Transcribe the listing below from its opening line up to and including the line that contains "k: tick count"; reproduce nothing else.

☆ ☆ ☆ ☆

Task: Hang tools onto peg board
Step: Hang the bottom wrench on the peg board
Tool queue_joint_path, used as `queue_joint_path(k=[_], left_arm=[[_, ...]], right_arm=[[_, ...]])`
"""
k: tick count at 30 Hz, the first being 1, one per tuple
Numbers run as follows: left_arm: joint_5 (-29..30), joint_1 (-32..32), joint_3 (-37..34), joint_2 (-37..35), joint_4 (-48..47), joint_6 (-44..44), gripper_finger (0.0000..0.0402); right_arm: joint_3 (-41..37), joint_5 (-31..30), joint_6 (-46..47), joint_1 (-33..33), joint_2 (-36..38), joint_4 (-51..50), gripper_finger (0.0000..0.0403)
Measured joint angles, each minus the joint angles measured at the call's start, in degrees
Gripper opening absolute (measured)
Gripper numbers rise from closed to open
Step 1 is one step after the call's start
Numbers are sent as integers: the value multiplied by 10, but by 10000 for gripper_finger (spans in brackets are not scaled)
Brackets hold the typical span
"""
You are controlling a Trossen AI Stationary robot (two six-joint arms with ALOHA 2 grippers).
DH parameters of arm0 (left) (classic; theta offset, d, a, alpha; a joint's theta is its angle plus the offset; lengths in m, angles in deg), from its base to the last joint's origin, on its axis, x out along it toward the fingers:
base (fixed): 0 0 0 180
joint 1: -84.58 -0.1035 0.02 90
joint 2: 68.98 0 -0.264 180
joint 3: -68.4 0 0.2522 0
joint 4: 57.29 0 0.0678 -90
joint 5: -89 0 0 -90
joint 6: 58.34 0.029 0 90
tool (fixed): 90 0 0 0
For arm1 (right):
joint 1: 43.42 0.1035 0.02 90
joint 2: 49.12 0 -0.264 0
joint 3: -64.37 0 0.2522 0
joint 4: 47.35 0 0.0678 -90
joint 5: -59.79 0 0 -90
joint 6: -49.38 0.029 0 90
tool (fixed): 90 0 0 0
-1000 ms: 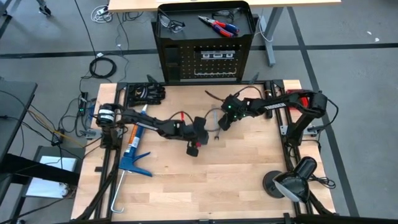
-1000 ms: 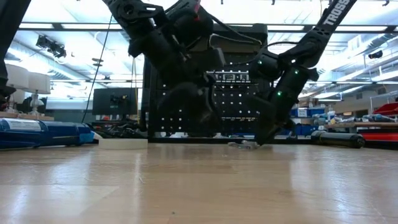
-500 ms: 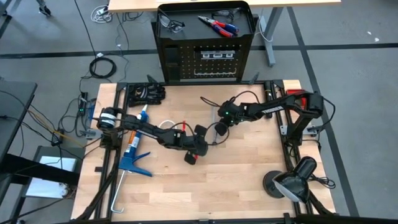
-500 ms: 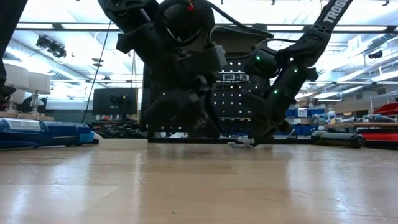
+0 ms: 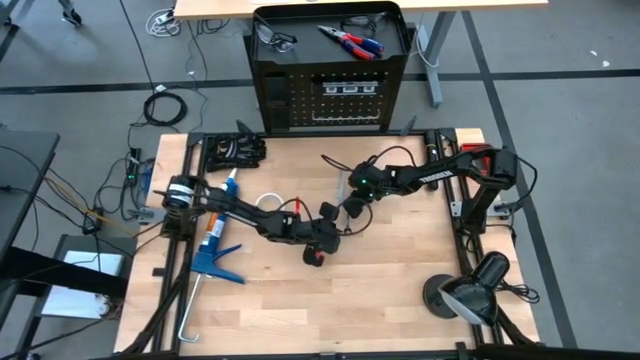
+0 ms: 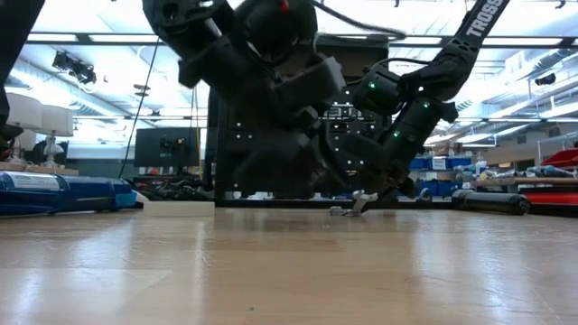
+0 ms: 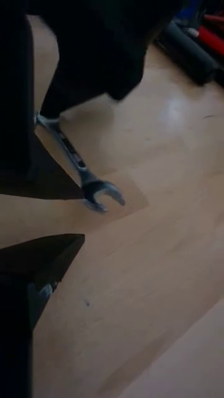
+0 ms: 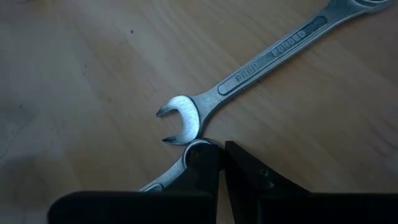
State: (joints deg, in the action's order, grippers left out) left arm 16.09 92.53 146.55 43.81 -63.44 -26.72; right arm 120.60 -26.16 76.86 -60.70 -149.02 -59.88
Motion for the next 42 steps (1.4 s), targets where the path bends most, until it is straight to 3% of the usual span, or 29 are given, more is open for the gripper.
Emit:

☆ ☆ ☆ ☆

### Response area
Task: Hang tools onto peg board
Step: Hang the bottom wrench on the peg board
Tool queue_joint_path, used as `queue_joint_path(k=[_], left_arm=[[_, ...]], right_arm=[[_, ...]])`
"""
k: tick count at 30 Hz, the first being 1, one per tuple

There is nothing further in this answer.